Je me suis donc d’abord demandé si le sang avait un mouvement circulaire, ce dont j’ai plus tard reconnu la vérité ; j’ai reconnu que le sang sortant du cœur était lancé par la contraction du ventricule gauche du cœur dans les artères et dans toutes les parties du corps, comme par la contraction du ventricule droit, dans l’artère pulmonaire et dans les poumons. De même passant par les veines, il revient dans la veine cave et jusque dans l’oreillette droite, et passant par les veines pulmonaires, il revient dans l’oreillette gauche.

On peut donc appeler ce mouvement du sang, mouvement circulaire, comme Aristote avait appelé circulaire le mouvement de l’atmosphère et des pluies. En effet, la terre humide est desséchée par la chaleur du soleil ; les vapeurs, à mesure qu’elles s’élèvent, se condensent : alors elles tombent sous la forme de pluies et arrosent la terre, et de cette manière prennent naissance les saisons et les différents météores, grâce au mouvement circulaire du soleil qui tantôt s’éloigne et tantôt se rapproche.

C’est ainsi vraisemblablement que, grâce au mouvement du sang, toutes les parties de notre corps sont alimentées, réchauffées, vivifiées par l’afflux d’un sang plus chaud, d’un sang complet, chargé de vapeurs et de vitalité, d’un sang pour ainsi dire nutritif. Arrivé aux différentes parties du corps, le sang se refroidit, se coagule, devient inactif. Il retourne alors à son principe, c’est-à-dire au cœur, comme au dieu créateur et protecteur du corps, pour y reprendre toute sa perfection. Là il trouve une chaleur naturelle, puissante, qui est le trésor de la vie, qui est riche en esprits vitaux, riche, si je puis m’exprimer ainsi, en parfums, puis il est de nouveau envoyé dans tous les organes, et ce mouvement circulaire dépend des mouvements et des pulsations du cœur.

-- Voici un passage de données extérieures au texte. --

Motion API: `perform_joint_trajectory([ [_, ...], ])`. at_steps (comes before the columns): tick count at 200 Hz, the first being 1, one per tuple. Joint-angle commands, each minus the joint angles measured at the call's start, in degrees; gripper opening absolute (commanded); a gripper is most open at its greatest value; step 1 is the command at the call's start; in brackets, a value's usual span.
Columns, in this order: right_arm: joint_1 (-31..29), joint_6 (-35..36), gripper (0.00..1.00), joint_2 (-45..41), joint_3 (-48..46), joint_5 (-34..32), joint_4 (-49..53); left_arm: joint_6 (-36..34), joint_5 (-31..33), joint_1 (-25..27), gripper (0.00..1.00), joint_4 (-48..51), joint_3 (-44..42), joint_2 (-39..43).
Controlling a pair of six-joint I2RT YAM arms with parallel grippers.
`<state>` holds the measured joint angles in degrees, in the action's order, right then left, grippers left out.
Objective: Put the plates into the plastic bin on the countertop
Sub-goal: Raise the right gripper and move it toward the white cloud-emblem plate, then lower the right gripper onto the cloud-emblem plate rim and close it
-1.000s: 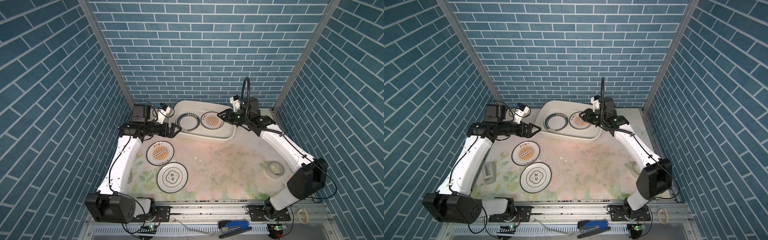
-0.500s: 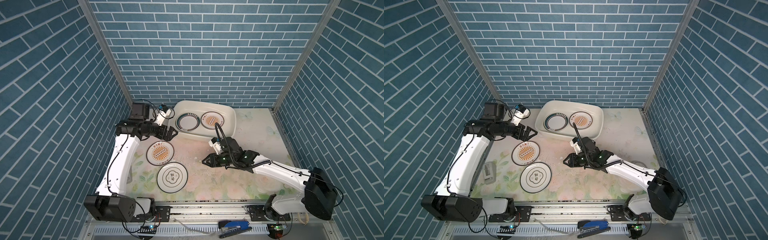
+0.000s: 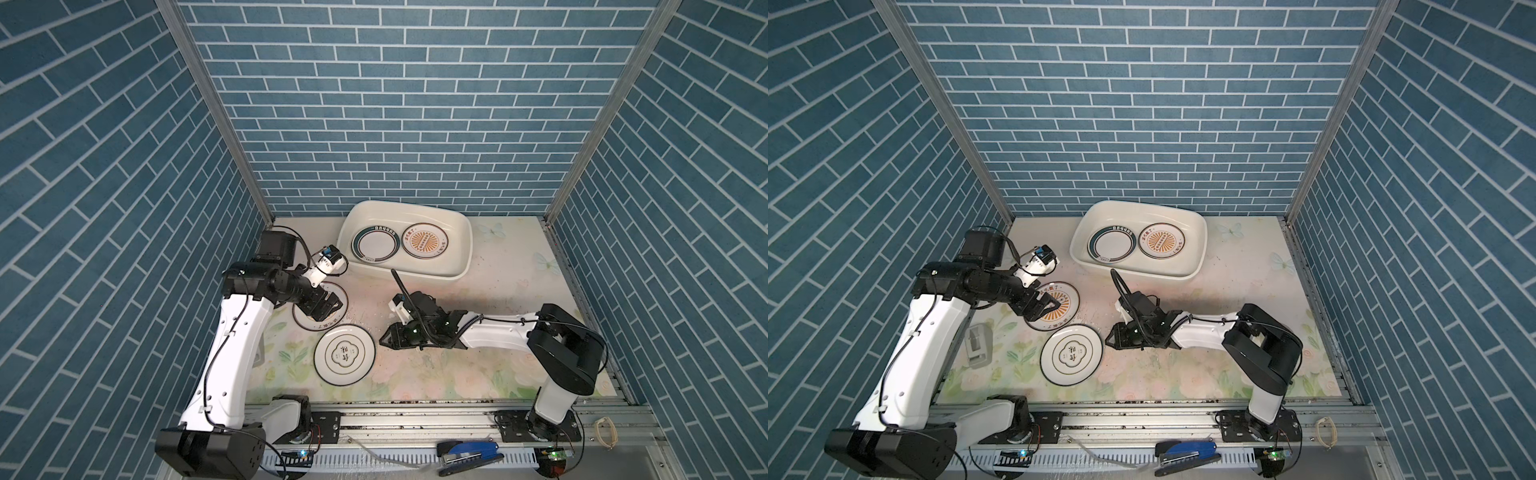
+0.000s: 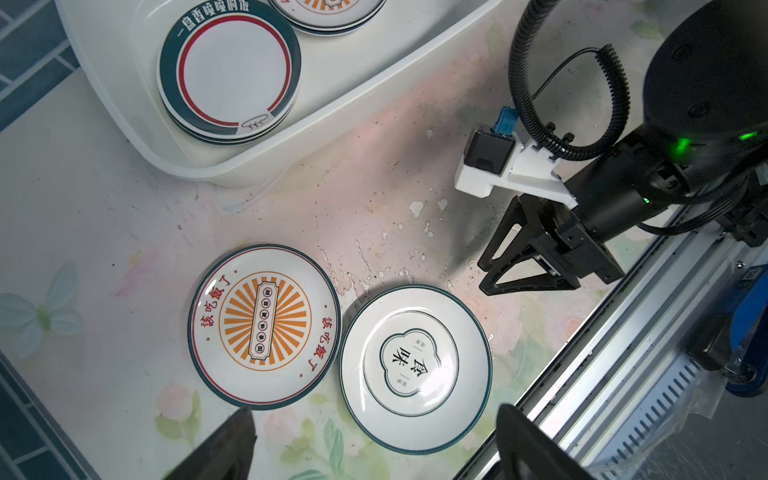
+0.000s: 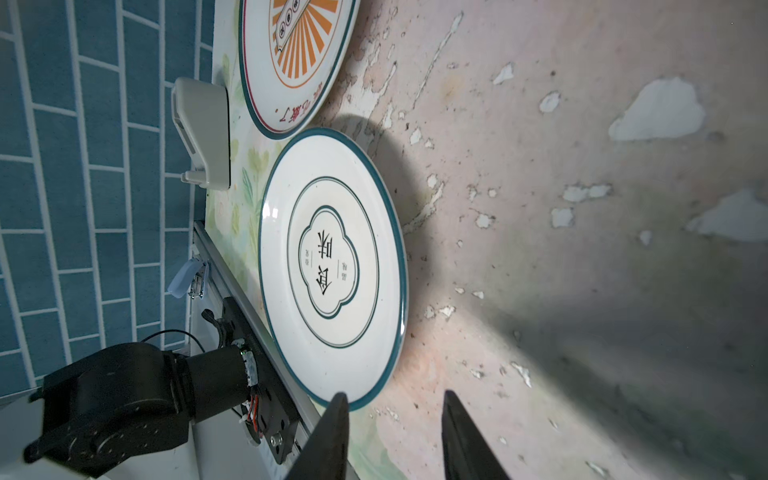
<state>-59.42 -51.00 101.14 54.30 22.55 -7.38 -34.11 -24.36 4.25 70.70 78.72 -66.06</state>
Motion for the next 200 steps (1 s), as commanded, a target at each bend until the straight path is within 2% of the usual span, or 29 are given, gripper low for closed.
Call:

Ainsi le cœur est le principe de la vie et le soleil du microcosme, comme on pourrait en revanche appeler cœur du monde le soleil. C’est par lui que le sang se meut, se vivifie, résiste à la putréfaction et à la coagulation. En nourrissant, réchauffant et animant le sang, ce divin organe sert tout le corps : c’est le fondement de la vie et l’auteur de toutes choses. Mais nous en parlerons mieux en discutant sur la finalité du cœur.

Ainsi les veines sont des vaisseaux qui ramènent le sang, et il faut les diviser en deux ordres : la veine cave et l’aorte, non pas parce qu’elles se jettent chacune dans un côté du cœur différent (comme le dit Aristote), non pas, comme le croit le vulgaire, parce que leur structure est différente ; car chez beaucoup d’animaux, la structure de la veine ne diffère guère de celle de l’artère ; mais ce qui les distingue profondément, ce sont leurs fonctions et leurs usages. La veine et l’artère, appelées toutes deux veines par les anciens, avec raison, comme l’a remarqué Galien, sont des vaisseaux qui amènent tous deux le sang : l’artère du cœur dans les organes, la veine des organes dans le cœur. L’une part du cœur, l’autre y va. L’une contient un sang froid et épuisé, impropre à la nutrition, l’autre un sang chaud, complet et nutritif.